World Health Organization (WHO) Director-General Tedros Adhanom Ghebreyesus narrowly escaped an aerial bombardment at Sanaa International Airport in Yemen on Thursday, which resulted in the deaths of at least two people.
Taking to X, he informed, “Our mission to negotiate the release of @UN staff detainees and to assess the health and humanitarian situation in #Yemen concluded today. We continue to call for the detainees’ immediate release.”
He added, “As we were about to board our flight from Sana’a, about two hours ago, the airport came under aerial bombardment. One of our plane’s crew members was injured. At least two people were reported killed at the airport. The air traffic control tower, the departure lounge — just a few meters from where we were — and the runway were damaged. We will need to wait for the damage to the airport to be repaired before we can leave. My UN and @WHO colleagues and I are safe.”
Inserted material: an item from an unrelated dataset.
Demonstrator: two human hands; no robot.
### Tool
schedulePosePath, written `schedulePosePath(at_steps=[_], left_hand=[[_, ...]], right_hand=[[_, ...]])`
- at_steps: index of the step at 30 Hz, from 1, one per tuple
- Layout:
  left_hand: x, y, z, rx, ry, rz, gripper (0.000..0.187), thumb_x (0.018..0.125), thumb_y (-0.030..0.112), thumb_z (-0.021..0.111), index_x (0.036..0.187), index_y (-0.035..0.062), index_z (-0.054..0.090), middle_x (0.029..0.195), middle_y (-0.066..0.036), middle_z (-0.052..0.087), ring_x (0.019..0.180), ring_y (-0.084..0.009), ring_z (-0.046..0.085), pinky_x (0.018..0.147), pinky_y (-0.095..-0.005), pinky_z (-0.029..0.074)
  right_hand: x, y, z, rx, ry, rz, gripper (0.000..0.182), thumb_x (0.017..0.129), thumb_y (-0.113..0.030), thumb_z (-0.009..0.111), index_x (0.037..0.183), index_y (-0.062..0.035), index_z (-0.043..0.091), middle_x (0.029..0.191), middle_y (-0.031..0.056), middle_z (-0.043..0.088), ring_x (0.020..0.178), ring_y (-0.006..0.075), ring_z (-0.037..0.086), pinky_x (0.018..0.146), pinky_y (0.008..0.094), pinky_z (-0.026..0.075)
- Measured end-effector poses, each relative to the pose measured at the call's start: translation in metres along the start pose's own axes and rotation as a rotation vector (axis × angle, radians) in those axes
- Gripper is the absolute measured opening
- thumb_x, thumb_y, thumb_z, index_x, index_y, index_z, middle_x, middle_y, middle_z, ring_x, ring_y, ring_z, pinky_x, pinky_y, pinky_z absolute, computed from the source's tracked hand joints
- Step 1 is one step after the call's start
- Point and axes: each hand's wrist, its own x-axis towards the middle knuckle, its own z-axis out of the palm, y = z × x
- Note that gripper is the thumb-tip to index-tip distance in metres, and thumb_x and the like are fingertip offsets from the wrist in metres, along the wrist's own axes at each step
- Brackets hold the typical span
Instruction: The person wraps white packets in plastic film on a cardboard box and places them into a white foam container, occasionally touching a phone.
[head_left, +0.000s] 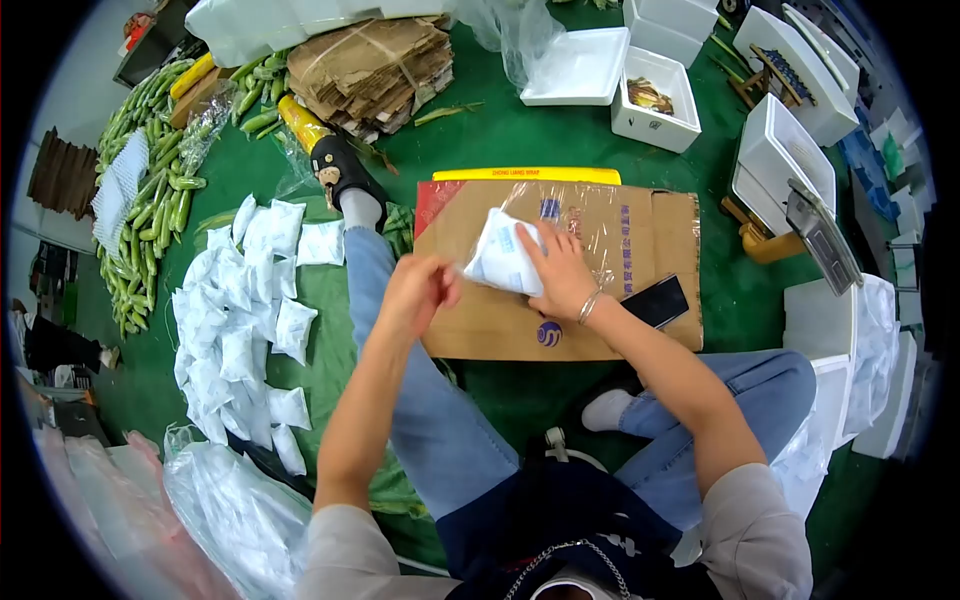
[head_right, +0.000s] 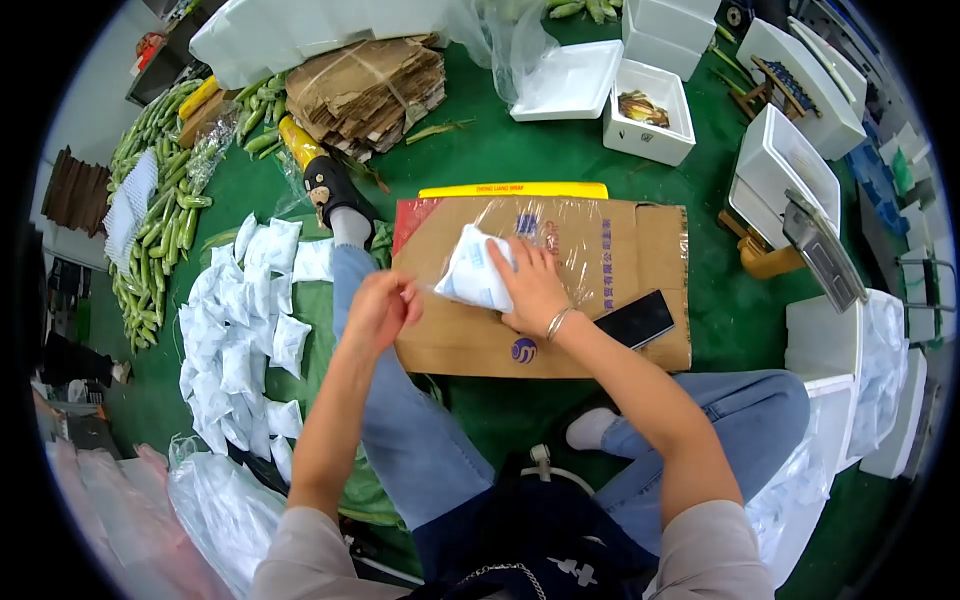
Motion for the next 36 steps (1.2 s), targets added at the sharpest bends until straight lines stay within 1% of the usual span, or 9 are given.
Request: schedulePosePath(at_steps=[2, 6, 10, 12, 16, 19, 22, 27, 36], left_hand=[[0.005, 0.025, 0.008, -0.365, -0.04, 0.049, 0.024, 0.088, 0.016, 0.057, 0.086, -0.0063, 0.066, 0.079, -0.016, 0.069, 0.076, -0.0231, 0.067, 0.068, -0.0303, 0.051], [0.042, -0.006, 0.024, 0.709, -0.067, 0.952, 0.049, 0.082, 0.028, 0.069, 0.116, -0.0059, 0.059, 0.11, -0.023, 0.063, 0.102, -0.0336, 0.061, 0.085, -0.0397, 0.049], [0.058, 0.007, 0.021, 1.151, 0.027, 1.021, 0.057, 0.077, 0.022, 0.067, 0.13, 0.0088, 0.051, 0.109, -0.016, 0.062, 0.097, -0.0338, 0.062, 0.084, -0.0426, 0.05], [0.068, 0.025, 0.015, 1.193, -0.039, 1.005, 0.056, 0.075, 0.021, 0.067, 0.129, 0.0121, 0.052, 0.105, -0.015, 0.062, 0.095, -0.0331, 0.062, 0.082, -0.0423, 0.05], [0.078, 0.034, 0.011, 1.244, -0.162, 1.079, 0.056, 0.071, 0.02, 0.07, 0.125, 0.019, 0.056, 0.097, -0.011, 0.062, 0.09, -0.0322, 0.062, 0.077, -0.0428, 0.051], [0.069, 0.044, 0.006, 1.239, -0.158, 0.981, 0.057, 0.067, 0.02, 0.074, 0.122, 0.0155, 0.058, 0.095, -0.013, 0.064, 0.089, -0.0329, 0.063, 0.076, -0.0444, 0.051], [0.064, 0.047, 0.008, 1.214, -0.259, 0.931, 0.061, 0.064, 0.025, 0.078, 0.12, 0.0099, 0.059, 0.091, -0.018, 0.066, 0.085, -0.0341, 0.064, 0.076, -0.0451, 0.051], [0.011, 0.079, 0.027, 1.088, -0.5, 0.675, 0.05, 0.072, 0.039, 0.074, 0.109, 0.006, 0.065, 0.083, -0.02, 0.067, 0.078, -0.0367, 0.064, 0.072, -0.0434, 0.052], [0.014, 0.016, 0.029, 0.554, -0.803, -0.148, 0.062, 0.093, 0.057, 0.045, 0.114, 0.0023, 0.065, 0.107, -0.016, 0.066, 0.103, -0.0216, 0.057, 0.092, -0.0328, 0.044]], right_hand=[[0.0, -0.001, -0.003, 0.016, -0.03, -0.04, 0.099, 0.056, -0.022, 0.078, 0.142, -0.0072, 0.032, 0.136, 0.0214, 0.037, 0.127, 0.0387, 0.036, 0.107, 0.0474, 0.027], [0.031, 0.035, -0.009, 0.41, -0.183, -0.111, 0.09, 0.057, -0.023, 0.076, 0.138, -0.0047, 0.04, 0.132, 0.0214, 0.047, 0.123, 0.0343, 0.046, 0.104, 0.0423, 0.036], [0.047, 0.046, -0.024, 0.792, -0.365, 0.158, 0.088, 0.059, -0.016, 0.077, 0.136, -0.0006, 0.039, 0.131, 0.0196, 0.05, 0.12, 0.026, 0.05, 0.098, 0.0363, 0.043], [0.015, 0.025, 0.012, 1.043, 0.199, 0.386, 0.092, 0.062, -0.012, 0.079, 0.139, 0.0014, 0.031, 0.134, 0.0205, 0.046, 0.121, 0.0269, 0.048, 0.098, 0.0359, 0.042], [-0.049, -0.022, 0.009, -0.068, 0.316, 0.357, 0.093, 0.061, -0.021, 0.084, 0.137, -0.0004, 0.034, 0.13, 0.0216, 0.046, 0.117, 0.0405, 0.045, 0.099, 0.0464, 0.036], [-0.083, 0.014, 0.003, 0.273, 0.427, 0.386, 0.027, 0.075, -0.015, 0.074, 0.094, 0.0007, 0.066, 0.086, 0.0139, 0.062, 0.08, 0.0324, 0.059, 0.073, 0.0409, 0.047], [-0.069, 0.021, -0.058, 0.384, 0.543, 0.681, 0.018, 0.086, -0.015, 0.068, 0.086, 0.0027, 0.067, 0.072, 0.008, 0.064, 0.063, 0.0116, 0.059, 0.06, 0.0275, 0.048], [0.012, 0.026, -0.108, 0.265, 0.381, 0.452, 0.019, 0.077, -0.016, 0.066, 0.085, 0.0003, 0.07, 0.068, 0.014, 0.066, 0.059, 0.0217, 0.064, 0.058, 0.0315, 0.051], [-0.113, -0.079, -0.046, 0.053, -0.055, -0.105, 0.083, 0.07, -0.018, 0.073, 0.135, 0.0105, 0.031, 0.137, 0.029, 0.037, 0.128, 0.0405, 0.038, 0.107, 0.0444, 0.032]])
The UN Secretary-General Antonio Guterres took to social media and condemned the attack. In his post, he informed that, “A UN Humanitarian Air Service crew member was also injured when the airport was hit. A high-level UN delegation, headed by WHO Director-General @DrTedros, was at the airport when the strikes occurred. The delegation had just concluded discussions on the humanitarian situation in Yemen and the release of UN and other detained personnel.”
He added, “Today’s airstrikes follow around a year of escalatory actions by the Houthis in the Red Sea and the region that threaten civilians, regional stability and freedom of maritime navigation. I reiterate my call for all parties to cease military actions and exercise utmost restraint. International law must be respected. Civilians and humanitarian workers must never be targeted.”
The Israeli military said that it targeted infrastructure used by Yemen’s Houthi rebels at the Sanaa International Airport, as well as power stations and ports. Israel claims these locations were involved in smuggling Iranian weapons and facilitating the arrival of senior Iranian officials.
Meanwhile, Israel’s latest wave of strikes in Yemen follows several days of Houthi launches setting off air-raid sirens in Israel. The Houthis have also been targeting shipping in the Red Sea corridor, calling it solidarity with Palestinians in Gaza.
Israel’s war in Gaza has killed over 45,000 Palestinians, more than half of them women and children, according to Gaza’s Health Ministry, which does not distinguish between fighters and civilians in its count.